December Avenue was recorded at Studios La Buissonne in the South of France in June 2016 and produced by Manfred Eicher.

Tomasz Stanko, trumpet
David Virelles, piano
Reuben Rogers, double bass
Gerald Cleaver, drums

When Tomasz Stanko won the European Jazz Prize in 2002, the jury declared: “Stanko has developed a unique sound and personal music that is instantly recognizable and unmistakably his own... A world-class player, a stylist, a charismatic performer and original composer.” In the 1990s, public recognition grew as a result of ECM recordings such as “Litania”, his tribute to Komeda, and “From the Green Hill” – which won the German Critics Prize as “Album Of The Year” in 2000. After a decade of working almost exclusively with his Polish quartet – as on the “Soul of Things”/”Suspended Night”/”Lontano” trilogy, Stanko began once again fielding new projects. In 2010 he introduced a young ‘Nordic’ band on “Dark Eyes” Now comes “Wisława” with his New York Quartet, a most exciting proposition. All three of his new associates inspire Tomasz Stanko to some of his most exciting playing. “It’s good to see an elder artist chase after a new idea.” wrote the New York Times’s Ben Ratliff of the group’s early performances. “Until quite recently, Tomasz Stanko made beautiful dirges, rubato soul-ache ballads with rumblings of free jazz. They came out on a string of fine records for the ECM label over a dozen years or so, and he changed bands several times during that period. But the work had an overall unity of mood and purpose... Both as a soloist and as a bandleader, he can pull off the dark emotions in his music. His trumpet tone is steady and stark, crumbled around the edges, and he makes his strong, short themes anchor the arrangements... Without radically changing the character of his music – he still loves ballads, still foregrounds a lonely melody – Mr Stanko is allowing its balances to shift.

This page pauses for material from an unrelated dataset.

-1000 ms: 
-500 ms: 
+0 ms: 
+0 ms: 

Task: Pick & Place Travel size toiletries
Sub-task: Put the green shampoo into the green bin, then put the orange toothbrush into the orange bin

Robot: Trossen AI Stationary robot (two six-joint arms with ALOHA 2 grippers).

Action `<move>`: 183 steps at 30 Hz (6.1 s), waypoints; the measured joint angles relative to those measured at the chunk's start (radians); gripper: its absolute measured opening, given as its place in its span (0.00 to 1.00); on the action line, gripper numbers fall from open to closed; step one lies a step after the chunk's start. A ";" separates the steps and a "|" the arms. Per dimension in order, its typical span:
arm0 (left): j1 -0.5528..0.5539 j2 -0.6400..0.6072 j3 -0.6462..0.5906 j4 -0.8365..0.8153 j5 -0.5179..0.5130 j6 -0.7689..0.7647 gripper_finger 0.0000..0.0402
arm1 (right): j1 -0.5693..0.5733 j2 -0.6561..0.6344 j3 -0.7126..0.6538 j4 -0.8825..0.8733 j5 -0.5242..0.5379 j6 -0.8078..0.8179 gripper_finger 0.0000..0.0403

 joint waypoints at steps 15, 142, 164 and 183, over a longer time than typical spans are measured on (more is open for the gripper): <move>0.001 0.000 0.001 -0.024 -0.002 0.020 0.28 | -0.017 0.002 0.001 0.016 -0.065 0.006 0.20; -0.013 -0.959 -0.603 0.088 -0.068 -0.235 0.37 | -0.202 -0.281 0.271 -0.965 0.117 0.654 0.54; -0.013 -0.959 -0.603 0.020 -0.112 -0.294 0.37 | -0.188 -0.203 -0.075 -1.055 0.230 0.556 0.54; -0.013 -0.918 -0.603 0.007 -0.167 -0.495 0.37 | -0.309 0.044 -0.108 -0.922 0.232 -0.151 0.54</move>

[The] music was hard to define, in an excellent way. It used steady rhythms and vamps as well as free improvisation; it was both a collection of solos and a sequence of careful chapters (...). Some extraordinary passages unfolded without any of the musicians making them seem formal, almost as if natural forces were moving the musicians’ hands.”

David Virelles
(born 1983 in Santiago de Cuba) is one of the most strikingly original pianists to have emerged on the US jazz scene in recent years, his playing informed early on by study of Monk and Andrew Hill alongside classical music, contemporary composition and Cuban and Haitian ritual music. Quote: “With anything that I’m a part of I’m trying to get to the same feeling that I get when I listen to McCoy Tyner or [Afro-Cuban singer] Lázaro Ros or Bartók – there is a certain timeless quality to all of that.” “Wisława” is Virelles’s second ECM appearance in as many months and follows his contribution to Chris Potter’s “The Sirens.” Stanko says of Virelles that he “draws on African roots of the music, and there’s a drop of South American melancholy in his playing which also feels very familiar to me.”

Thomas Morgan
(born 1981 in Hayward, California) and drummer Gerald Cleaver (born 1963 in Detroit) have a number of ECM recording credits. Morgan has been heard with John Abercrombie and with Masabumi Kikuchi, Cleaver on dates with Roscoe Mitchell, Miroslav Vitous and Michael Formanek. Together they comprise two-thirds of the Craig Taborn Trio (and have latterly recorded with Craig for ECM, the album being due for release in Spring 2013). Morgan and Cleaver comprise one of the great bass and drum teams of new jazz history, generating a seemingly effortless sense of musical support, liberty and independence, shoring up the soloists yet free at any second to offer their own perspectives as the work unfolds: “An absolutely unique bassist, and an incredible drummer”, in Stanko’s assessment.